Copy every line of the material precisely.

* _Data provided_
[Start of section]

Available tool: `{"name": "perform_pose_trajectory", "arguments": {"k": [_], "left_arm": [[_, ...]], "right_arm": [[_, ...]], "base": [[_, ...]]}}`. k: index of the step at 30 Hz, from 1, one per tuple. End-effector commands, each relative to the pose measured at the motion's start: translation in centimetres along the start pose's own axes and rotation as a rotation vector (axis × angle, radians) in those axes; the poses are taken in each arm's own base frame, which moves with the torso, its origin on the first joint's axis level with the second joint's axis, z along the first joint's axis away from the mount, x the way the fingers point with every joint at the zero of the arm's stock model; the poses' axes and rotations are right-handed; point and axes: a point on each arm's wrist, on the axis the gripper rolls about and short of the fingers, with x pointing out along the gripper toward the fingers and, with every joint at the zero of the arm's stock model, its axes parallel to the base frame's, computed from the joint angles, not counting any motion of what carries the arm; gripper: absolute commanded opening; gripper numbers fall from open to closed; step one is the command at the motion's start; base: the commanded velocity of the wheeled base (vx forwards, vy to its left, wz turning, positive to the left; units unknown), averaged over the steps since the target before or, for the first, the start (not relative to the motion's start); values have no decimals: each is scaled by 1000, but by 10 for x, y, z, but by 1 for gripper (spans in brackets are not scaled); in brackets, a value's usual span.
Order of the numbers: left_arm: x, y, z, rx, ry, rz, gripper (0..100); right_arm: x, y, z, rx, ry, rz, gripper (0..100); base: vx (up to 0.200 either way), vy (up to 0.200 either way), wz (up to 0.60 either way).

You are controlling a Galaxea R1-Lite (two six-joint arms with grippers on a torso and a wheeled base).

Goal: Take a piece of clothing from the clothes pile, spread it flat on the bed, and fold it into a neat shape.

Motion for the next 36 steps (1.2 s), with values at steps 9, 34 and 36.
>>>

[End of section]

* _Result for this exercise_
Available tool: `{"name": "perform_pose_trajectory", "arguments": {"k": [_], "left_arm": [[_, ...]], "right_arm": [[_, ...]], "base": [[_, ...]]}}`. k: index of the step at 30 Hz, from 1, one per tuple. End-effector commands, each relative to the pose measured at the motion's start: translation in centimetres along the start pose's own axes and rotation as a rotation vector (axis × angle, radians) in those axes; the poses are taken in each arm's own base frame, which moves with the torso, its origin on the first joint's axis level with the second joint's axis, z along the first joint's axis away from the mount, x the way the fingers point with every joint at the zero of the arm's stock model; the poses' axes and rotations are right-handed; point and axes: a point on each arm's wrist, on the axis the gripper rolls about and short of the fingers, with x pointing out along the gripper toward the fingers and, with every joint at the zero of the arm's stock model, its axes parallel to the base frame's, computed from the joint angles, not counting any motion of what carries the arm; gripper: absolute commanded opening; gripper numbers fall from open to closed; step one is the command at the motion's start; base: the commanded velocity of the wheeled base (vx forwards, vy to its left, wz turning, positive to the left; units unknown), averaged over the steps since the target before or, for the first, the start (not relative to the motion's start); values have no decimals: each is scaled by 1000, but by 10 for x, y, z, but by 1 for gripper (spans in brackets are not scaled); in brackets, a value's usual span.
Order of the numbers: left_arm: x, y, z, rx, ry, rz, gripper (0..100); right_arm: x, y, z, rx, ry, rz, gripper (0..100); base: vx (up to 0.200 either way), vy (up to 0.200 either way), wz (up to 0.60 either way).

You are controlling a Galaxea R1-Lite (two six-joint arms with grippers on a torso and a wheeled base).

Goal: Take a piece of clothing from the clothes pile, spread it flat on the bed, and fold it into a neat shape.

Motion for the next 36 steps (1.2 s), with values at steps 9, 34 and 36.
>>>

There is no more to this output.